[GitHub] [lucene] uschindler opened a new pull request #173: Initial rewrite of MMapDirectory for JDK-16 preview (incubating) Panama APIs (>= JDK-16-ea-b32)

GitBox Mon, 07 Jun 2021 05:06:46 -0700


uschindler opened a new pull request #173:
URL: https://github.com/apache/lucene/pull/173



   **INFO: This is a clone/update of 
https://github.com/apache/lucene-solr/pull/2176** _(for more detailed 
discussion see this old PR from the Lucene/Solr combined repository)_
   
   This is just a draft PR for a first insight on memory mapping improvements 
in JDK 16+.
   
   Some background information: Starting with JDK-14, there is a new incubating 
module "jdk.incubator.foreign" that has a new, not yet stable API for accessing 
off-heap memory (and later it will also support calling functions using 
classical MethodHandles that are located in libraries like .so or .dll files). 
This incubator module has several versions:
   - first version: https://openjdk.java.net/jeps/370 (slow, very buggy and 
thread confinement, so making it unuseable with Lucene)
   - second version: https://openjdk.java.net/jeps/383 (still thread 
confinement, but now allows transfer of "ownership" to other threads; this is 
still impossible to use with Lucene.
   - third version in JDK 16: https://openjdk.java.net/jeps/393 (this version 
has included "Support for shared segments"). This now allows us to safely use 
the same external mmaped memory from different threads and also unmap it!
   
   This module more or less overcomes several problems:
   - ByteBuffer API is limited to 32bit (in fact MMapDirectory has to chunk in 
1 GiB portions)
   - There is no official way to unmap ByteBuffers when the file is no longer 
used. There is a way to use `sun.misc.Unsafe` and forcefully unmap segments, 
but any IndexInput accessing the file from another thread will crush the JVM 
with SIGSEGV or SIGBUS. We learned to live with that and we happily apply the 
unsafe unmapping, but that's the main issue.
   
   @uschindler had many discussions with the team at OpenJDK and finally with 
the third incubator, we have an API that works with Lucene. It was very 
fruitful discussions (thanks to @mcimadamore !)
   
   With the third incubator we are now finally able to do some tests 
(especially performance). As this is an incubating module, this PR first 
changes a bit the build system:
   - disable `-Werror` for `:lucene:core`
   - add the incubating module to compiler of `:lucene:core` and enable it for 
all test builds. This is important, as you have to pass `--add-modules 
jdk.incubator.foreign` also at runtime!
   
   The code basically just modifies `MMapDirectory` to use LONG instead of INT 
for the chunk size parameter. In addition it adds `MemorySegmentIndexInput` 
that is a copy of our `ByteBufferIndexInput` (still there, but unused), but 
using MemorySegment instead of ByteBuffer behind the scenes. It works in 
exactly the same way, just the try/catch blocks for supporting EOFException or 
moving to another segment were rewritten.
   
   The openInput code uses `MemorySegment.mapFile()` to get a memory mapping. 
This method is unfortunately a bit buggy in JDK-16-ea-b30, so I added some 
workarounds. See JDK issues: https://bugs.openjdk.java.net/browse/JDK-8259027, 
https://bugs.openjdk.java.net/browse/JDK-8259028, 
https://bugs.openjdk.java.net/browse/JDK-8259032, 
https://bugs.openjdk.java.net/browse/JDK-8259034. The bugs with alignment and 
zero byte mmaps are fixed in b32, this PR was adapted (hacks removed).
   
   It passes all tests and it looks like you can use it to read indexes.
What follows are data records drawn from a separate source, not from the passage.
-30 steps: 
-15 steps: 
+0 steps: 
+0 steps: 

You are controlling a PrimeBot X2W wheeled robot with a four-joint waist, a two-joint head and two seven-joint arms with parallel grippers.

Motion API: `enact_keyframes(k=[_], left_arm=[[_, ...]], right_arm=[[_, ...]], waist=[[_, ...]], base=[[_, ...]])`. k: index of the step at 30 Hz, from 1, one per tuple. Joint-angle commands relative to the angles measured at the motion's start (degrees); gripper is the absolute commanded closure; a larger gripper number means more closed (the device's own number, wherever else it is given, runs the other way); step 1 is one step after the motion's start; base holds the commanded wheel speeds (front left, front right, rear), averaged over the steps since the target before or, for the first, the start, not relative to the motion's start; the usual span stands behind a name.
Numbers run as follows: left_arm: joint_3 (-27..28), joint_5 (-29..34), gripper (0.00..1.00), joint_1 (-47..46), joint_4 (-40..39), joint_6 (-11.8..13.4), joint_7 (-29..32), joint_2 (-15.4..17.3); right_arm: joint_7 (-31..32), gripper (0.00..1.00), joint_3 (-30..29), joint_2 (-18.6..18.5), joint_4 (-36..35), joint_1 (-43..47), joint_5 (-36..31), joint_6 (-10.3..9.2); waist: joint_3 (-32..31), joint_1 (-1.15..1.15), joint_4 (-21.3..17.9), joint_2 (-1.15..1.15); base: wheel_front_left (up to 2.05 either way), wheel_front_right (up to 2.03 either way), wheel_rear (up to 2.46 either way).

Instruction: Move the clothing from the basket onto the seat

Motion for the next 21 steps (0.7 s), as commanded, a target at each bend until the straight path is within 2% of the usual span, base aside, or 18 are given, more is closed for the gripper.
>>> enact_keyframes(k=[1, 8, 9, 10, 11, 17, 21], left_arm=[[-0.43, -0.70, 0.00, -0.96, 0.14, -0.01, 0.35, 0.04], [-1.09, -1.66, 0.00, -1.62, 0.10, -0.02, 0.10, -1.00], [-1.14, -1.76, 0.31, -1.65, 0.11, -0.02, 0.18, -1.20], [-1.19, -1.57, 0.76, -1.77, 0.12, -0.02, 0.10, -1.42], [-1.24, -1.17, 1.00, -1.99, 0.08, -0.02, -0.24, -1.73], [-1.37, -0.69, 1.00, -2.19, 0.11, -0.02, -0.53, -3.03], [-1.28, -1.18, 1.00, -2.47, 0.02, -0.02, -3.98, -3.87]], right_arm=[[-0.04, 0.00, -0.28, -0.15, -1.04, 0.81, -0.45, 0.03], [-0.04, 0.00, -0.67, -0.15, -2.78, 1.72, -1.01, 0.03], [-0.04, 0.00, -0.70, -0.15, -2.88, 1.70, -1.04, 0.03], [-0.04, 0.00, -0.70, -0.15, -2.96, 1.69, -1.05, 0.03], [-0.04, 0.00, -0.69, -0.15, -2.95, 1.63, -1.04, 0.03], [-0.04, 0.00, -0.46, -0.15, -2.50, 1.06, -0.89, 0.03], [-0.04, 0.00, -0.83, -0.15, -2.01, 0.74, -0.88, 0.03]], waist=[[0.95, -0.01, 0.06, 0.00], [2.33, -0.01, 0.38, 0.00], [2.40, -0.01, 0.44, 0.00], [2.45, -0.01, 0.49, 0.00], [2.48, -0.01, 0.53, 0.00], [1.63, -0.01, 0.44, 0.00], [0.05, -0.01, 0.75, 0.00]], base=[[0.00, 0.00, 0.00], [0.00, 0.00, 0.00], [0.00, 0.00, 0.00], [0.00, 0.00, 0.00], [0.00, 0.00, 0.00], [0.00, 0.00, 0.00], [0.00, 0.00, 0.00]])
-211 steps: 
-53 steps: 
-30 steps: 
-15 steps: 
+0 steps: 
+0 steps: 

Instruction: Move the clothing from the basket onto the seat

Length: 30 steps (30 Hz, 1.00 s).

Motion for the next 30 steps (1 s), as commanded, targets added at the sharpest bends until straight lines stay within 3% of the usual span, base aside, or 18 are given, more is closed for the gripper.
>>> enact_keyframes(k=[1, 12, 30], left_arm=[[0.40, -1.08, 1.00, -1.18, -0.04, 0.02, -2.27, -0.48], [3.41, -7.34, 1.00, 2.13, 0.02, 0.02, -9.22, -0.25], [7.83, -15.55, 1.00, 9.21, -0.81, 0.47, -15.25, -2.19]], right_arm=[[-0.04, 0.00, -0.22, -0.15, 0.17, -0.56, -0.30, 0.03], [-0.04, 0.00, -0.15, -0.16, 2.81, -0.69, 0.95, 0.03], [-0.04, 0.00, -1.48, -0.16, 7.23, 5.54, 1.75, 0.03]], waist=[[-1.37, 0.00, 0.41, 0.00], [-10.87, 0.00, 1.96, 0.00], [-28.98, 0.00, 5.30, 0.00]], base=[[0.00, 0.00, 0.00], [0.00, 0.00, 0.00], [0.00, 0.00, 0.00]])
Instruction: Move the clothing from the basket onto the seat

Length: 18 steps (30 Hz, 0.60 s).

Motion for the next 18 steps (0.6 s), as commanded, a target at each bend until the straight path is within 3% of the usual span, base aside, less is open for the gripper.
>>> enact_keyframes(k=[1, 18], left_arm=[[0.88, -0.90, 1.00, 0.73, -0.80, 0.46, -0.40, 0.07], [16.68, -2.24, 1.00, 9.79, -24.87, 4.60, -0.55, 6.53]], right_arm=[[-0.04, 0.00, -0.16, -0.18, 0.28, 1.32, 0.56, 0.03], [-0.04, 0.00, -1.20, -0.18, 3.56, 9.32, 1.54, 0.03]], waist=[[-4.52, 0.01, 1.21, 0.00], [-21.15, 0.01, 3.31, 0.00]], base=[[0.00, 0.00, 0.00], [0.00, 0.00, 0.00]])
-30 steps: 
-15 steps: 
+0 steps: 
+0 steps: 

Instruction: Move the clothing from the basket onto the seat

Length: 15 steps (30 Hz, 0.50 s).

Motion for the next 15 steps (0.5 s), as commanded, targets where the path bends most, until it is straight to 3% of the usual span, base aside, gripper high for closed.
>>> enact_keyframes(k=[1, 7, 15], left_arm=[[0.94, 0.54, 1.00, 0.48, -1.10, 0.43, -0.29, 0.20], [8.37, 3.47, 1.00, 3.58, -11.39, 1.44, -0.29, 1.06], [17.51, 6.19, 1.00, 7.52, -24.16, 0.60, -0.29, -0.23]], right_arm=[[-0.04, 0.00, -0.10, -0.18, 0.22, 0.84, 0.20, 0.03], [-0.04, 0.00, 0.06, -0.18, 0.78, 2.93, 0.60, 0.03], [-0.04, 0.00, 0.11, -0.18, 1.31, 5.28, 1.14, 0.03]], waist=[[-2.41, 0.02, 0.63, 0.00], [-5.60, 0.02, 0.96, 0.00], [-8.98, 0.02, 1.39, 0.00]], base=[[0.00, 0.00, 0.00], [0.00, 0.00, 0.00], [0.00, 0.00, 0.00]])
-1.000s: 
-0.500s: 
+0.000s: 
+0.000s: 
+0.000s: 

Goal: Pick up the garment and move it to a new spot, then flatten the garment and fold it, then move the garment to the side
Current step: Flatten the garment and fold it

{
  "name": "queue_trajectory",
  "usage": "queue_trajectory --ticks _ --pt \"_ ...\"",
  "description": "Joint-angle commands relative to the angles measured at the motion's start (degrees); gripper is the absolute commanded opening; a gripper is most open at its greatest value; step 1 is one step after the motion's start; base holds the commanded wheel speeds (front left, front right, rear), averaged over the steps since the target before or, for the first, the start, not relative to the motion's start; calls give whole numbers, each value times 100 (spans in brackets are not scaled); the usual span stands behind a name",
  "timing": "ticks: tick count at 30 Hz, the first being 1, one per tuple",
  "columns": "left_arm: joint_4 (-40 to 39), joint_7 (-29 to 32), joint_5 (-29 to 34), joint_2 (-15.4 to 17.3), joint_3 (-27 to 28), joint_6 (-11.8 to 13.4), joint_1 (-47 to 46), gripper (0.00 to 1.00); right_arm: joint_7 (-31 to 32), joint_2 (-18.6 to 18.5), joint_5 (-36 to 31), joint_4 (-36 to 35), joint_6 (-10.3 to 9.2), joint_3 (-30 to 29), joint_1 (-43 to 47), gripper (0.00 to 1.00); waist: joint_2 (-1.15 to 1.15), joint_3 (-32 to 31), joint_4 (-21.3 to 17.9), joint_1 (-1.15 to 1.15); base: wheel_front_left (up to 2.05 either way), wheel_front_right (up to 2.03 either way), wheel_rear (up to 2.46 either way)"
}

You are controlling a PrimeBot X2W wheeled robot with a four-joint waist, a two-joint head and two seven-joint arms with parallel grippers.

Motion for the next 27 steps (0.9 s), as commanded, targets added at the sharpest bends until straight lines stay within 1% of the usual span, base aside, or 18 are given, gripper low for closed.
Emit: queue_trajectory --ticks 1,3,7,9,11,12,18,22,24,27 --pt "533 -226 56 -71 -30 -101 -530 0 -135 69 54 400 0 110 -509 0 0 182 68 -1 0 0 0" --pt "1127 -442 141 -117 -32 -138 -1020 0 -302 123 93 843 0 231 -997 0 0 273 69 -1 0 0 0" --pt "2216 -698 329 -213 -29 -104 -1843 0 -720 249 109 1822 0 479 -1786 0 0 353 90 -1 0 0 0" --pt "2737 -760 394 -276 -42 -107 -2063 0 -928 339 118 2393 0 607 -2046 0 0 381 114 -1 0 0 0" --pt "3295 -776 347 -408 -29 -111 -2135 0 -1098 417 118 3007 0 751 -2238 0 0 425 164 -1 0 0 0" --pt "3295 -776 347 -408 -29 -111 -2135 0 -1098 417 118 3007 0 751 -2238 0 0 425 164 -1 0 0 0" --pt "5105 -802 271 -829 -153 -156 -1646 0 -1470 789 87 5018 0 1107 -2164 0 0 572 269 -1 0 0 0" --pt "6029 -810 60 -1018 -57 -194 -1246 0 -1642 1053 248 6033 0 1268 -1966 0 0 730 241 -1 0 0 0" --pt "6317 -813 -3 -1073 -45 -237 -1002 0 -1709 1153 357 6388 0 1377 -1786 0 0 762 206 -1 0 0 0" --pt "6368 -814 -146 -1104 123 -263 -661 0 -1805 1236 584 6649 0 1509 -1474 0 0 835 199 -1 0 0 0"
The 
default chunk size is now 16 GiB (but you can raise or lower it as you like; 
tests are doing this). Of course you can set it to Long.MAX_VALUE, in that case 
every index file is always mapped to one big memory mapping. My testing with 
Windows 10 have shown, that this is *not a good idea!!!*. Huge mappings 
fragment address space over time and as we can only use like 43 or 46 bits 
(depending on OS), the fragmentation will at some point kill you. So 16 GiB 
looks like a good compromise: Most files will be smaller than 6 GiB anyways 
(unless you optimize your index to one huge segment). So for most Lucene 
installations, the number of segments will equal the number of open files, so 
Elasticsearch huge user consumers will be very happy. The sysctl max_map_count 
may not need to be touched anymore.
   
   In addition, this implements `readLELongs` in a better way than @jpountz did 
(no caching or arbitrary objects). Nevertheless, as the new MemorySegment API 
relies on final, unmodifiable classes and coping memory from a MemorySegment to 
a on-heap Java array, it requires us to wrap all those arrays using a 
MemorySegment each time (e.g. in `readBytes()` or `readLELongs`), there may be 
some overhead du to short living object allocations (those are NOT 
reuseable!!!). _In short: In future we should throw away on coping/loading our 
stuff to heap and maybe throw away IndexInput completely and base our code 
fully on random access. The new foreign-vector APIs will in future also be 
written with MemorySegment in its focus. So you can allocate a vector view on a 
MemorySegment and let the vectorizer fully work outside java heap inside our 
mmapped files! :-)_
   
   It would be good if you could checkout this branch and try it in production.
   
   But be aware:
   - You need JDK 11 to run Gradle (set `JAVA_HOME` to it)
   - You need JDK 16-ea-b32 (set `RUNTIME_JAVA_HOME` to it)
   - The lucene-core.jar will be JDK16 class files and requires JDK-16 to 
execute.
   - Also you need to add `--add-modules jdk.incubator.foreign` to the command 
line of your Java program/Solr server/Elasticsearch server
   
   It would be good to get some benchmarks, especially by @rmuir or 
@mikemccand. _Take your time and enjoy the complexity of setting this up!_ ;-)
   
   My plan is the following:
   - report any bugs or slowness, especially with Hotspot optimizations. The 
last time I talked to Maurizio, he taked about Hotspot not being able to fully 
optimize for-loops with long instead of int, so it may take some time until the 
full performance is there.
   - wait until the final version of project PANAMA-foreign goes into Java's 
Core Library (no module needed anymore)
   - add a MR-JAR for lucene-core.jar and compile the MemorySegmentIndexInput 
and maybe some helper classes with JDK 17/18/19 (hopefully?).
   
   ~~In addition there are some comments in the code talking about safety 
(e.g., we need `IOUtils.close()` taking `AutoCloseable` instead of just 
`Closeable`, so we can also enfoce that all memory segments are closed after 
usage.~~ In addition, by default all VarHandles are aligned. By default it 
refuses to read a LONG from an address which is not a multiple of 8. I had to 
disable this feature, as all our index files are heavily unaliged. We should in 
meantime not only convert our files to little endian, but also make all 
non-compressed types (like `long[]` arrays or non-encoded integers be aligned 
to the correct boundaries in files). The most horrible thing I have seen is 
that our CFS file format starts the "inner" files totally unaligned. We should 
fix the CFSWriter to start new files always at multiples of 8 bytes. I will 
open an issue about this.


-- 
This is an automated message from the Apache Git Service.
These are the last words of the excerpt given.